-- Task instructions --
Once you have located the line containing "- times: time" in the material below, return it exactly along with each line after it through the line containing "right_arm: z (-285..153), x".

-- Record extracts --
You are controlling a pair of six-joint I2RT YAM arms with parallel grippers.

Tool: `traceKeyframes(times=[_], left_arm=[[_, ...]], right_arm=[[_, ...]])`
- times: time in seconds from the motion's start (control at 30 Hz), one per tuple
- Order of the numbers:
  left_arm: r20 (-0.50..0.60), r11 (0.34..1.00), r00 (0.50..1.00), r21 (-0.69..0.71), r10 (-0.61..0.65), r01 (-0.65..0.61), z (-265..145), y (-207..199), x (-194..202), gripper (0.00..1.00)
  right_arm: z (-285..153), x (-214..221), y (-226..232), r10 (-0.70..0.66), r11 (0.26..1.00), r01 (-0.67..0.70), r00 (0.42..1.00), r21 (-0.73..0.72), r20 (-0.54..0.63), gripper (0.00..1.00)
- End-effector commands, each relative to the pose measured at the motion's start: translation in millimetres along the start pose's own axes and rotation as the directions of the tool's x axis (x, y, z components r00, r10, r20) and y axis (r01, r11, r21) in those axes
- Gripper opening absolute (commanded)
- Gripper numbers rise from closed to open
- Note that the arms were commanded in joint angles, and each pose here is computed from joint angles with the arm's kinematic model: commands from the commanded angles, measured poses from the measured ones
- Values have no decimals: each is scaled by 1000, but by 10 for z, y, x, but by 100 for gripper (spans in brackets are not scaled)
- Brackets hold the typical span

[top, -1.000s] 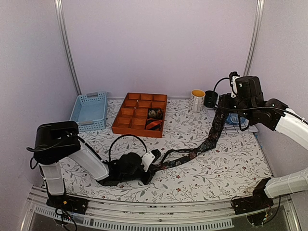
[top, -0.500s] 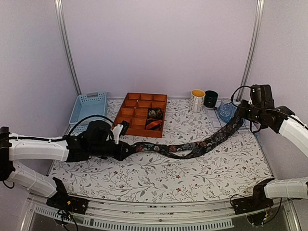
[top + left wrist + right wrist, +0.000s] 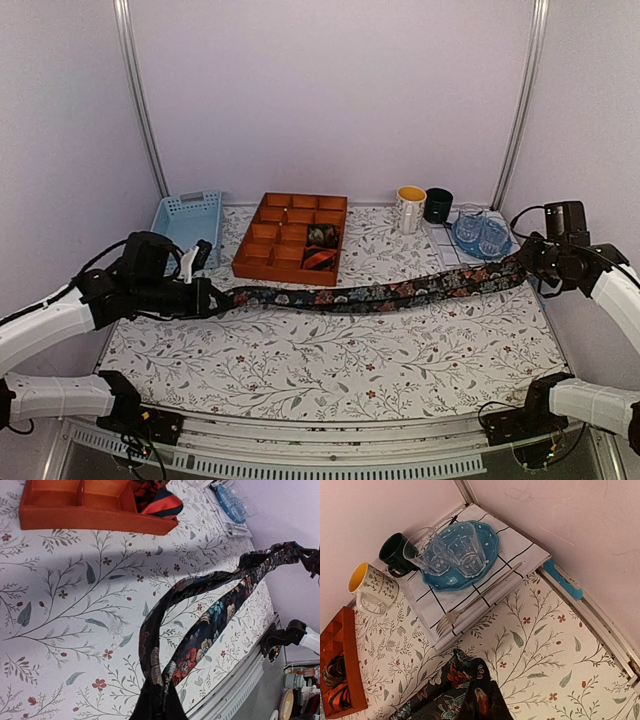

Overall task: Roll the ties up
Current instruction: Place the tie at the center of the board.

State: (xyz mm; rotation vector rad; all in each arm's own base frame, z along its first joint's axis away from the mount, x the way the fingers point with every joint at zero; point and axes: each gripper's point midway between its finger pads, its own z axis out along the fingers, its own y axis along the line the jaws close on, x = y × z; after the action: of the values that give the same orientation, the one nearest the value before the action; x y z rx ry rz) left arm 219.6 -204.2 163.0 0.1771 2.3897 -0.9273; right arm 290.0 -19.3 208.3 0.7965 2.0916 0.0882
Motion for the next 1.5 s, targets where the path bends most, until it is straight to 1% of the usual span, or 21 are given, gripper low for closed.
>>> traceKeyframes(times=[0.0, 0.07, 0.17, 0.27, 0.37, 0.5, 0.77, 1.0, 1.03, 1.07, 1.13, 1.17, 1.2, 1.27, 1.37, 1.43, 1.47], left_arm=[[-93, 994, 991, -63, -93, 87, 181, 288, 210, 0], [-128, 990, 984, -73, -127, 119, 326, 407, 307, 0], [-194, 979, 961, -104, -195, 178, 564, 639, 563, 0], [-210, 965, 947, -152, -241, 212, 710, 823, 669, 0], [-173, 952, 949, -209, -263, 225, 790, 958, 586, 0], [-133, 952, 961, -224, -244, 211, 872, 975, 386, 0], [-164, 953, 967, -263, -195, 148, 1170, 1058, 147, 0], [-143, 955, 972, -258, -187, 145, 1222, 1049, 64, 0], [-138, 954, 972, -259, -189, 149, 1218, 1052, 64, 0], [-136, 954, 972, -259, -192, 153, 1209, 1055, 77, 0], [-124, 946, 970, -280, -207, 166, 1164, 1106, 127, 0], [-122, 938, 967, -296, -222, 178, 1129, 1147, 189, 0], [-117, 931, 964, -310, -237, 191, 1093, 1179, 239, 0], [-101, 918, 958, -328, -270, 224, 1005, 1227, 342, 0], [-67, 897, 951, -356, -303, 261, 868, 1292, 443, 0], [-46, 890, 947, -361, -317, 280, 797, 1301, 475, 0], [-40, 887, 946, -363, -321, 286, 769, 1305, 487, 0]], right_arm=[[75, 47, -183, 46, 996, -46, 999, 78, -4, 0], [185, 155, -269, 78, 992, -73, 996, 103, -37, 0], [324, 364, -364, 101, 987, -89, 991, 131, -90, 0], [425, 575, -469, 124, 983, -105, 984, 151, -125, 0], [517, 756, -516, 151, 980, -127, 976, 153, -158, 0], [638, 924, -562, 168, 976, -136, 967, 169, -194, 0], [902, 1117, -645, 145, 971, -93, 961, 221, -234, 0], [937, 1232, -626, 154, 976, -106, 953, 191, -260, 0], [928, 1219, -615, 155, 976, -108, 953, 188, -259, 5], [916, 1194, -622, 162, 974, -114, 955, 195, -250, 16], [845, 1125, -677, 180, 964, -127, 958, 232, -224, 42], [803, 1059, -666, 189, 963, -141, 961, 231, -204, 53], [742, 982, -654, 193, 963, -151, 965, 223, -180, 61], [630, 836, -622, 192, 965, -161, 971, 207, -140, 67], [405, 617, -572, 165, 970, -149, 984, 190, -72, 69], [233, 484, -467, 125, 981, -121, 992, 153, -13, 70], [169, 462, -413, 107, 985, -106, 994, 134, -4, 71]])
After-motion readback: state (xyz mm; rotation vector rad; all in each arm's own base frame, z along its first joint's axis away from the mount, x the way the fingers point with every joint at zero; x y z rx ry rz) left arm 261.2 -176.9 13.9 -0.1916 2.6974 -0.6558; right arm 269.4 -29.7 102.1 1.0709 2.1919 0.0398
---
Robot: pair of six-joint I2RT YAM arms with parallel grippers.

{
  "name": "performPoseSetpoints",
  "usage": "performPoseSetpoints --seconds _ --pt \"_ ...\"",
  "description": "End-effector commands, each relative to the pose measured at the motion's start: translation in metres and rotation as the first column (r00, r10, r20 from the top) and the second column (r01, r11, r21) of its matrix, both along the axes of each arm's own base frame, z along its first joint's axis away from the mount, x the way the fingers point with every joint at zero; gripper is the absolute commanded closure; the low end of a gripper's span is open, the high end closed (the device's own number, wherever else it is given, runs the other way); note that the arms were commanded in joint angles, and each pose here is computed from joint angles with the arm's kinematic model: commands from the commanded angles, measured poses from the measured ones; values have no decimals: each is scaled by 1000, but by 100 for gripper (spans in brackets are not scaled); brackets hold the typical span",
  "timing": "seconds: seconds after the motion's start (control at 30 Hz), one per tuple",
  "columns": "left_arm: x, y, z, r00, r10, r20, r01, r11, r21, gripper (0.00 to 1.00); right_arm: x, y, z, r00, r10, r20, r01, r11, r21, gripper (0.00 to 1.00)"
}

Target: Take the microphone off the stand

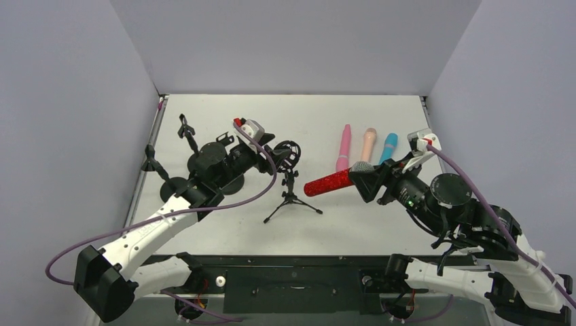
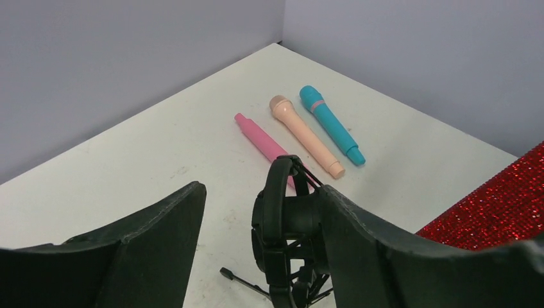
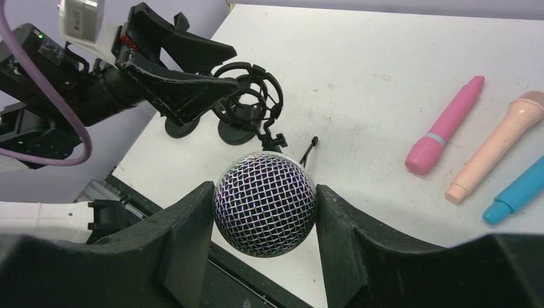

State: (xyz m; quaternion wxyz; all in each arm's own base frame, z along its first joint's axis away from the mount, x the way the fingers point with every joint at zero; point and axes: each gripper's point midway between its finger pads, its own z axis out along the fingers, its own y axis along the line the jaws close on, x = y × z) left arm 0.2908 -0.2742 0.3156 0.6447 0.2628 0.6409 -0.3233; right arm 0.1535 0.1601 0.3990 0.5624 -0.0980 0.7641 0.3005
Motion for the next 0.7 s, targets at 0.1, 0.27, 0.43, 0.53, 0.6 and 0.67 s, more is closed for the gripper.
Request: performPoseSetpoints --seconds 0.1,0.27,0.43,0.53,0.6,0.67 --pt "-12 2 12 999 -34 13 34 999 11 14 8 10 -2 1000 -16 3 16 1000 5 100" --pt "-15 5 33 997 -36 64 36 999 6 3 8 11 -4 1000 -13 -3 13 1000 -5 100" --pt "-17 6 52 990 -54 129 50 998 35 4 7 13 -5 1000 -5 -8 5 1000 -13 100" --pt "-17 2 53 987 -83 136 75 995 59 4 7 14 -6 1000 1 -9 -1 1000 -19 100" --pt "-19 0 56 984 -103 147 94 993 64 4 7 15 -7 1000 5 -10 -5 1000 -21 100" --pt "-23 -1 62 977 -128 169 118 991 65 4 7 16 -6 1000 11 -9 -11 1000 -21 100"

-- Expected output --
- times: time in seconds from the motion's start (control at 30 Hz), one per tuple
- Order of the numbers:
  left_arm: r20 (-0.50..0.60), r11 (0.34..1.00), r00 (0.50..1.00), r21 (-0.69..0.71), r10 (-0.61..0.65), r01 (-0.65..0.61), z (-265..145), y (-207..199), x (-194..202), gripper (0.00..1.00)
  right_arm: z (-285..153), x (-214..221), y (-226..232), r10 (-0.70..0.66), r11 (0.26..1.00), r01 (-0.67..0.70), r00 (0.42..1.00), r21 (-0.73..0.72), r20 (-0.54..0.63), gripper (0.00..1.00)

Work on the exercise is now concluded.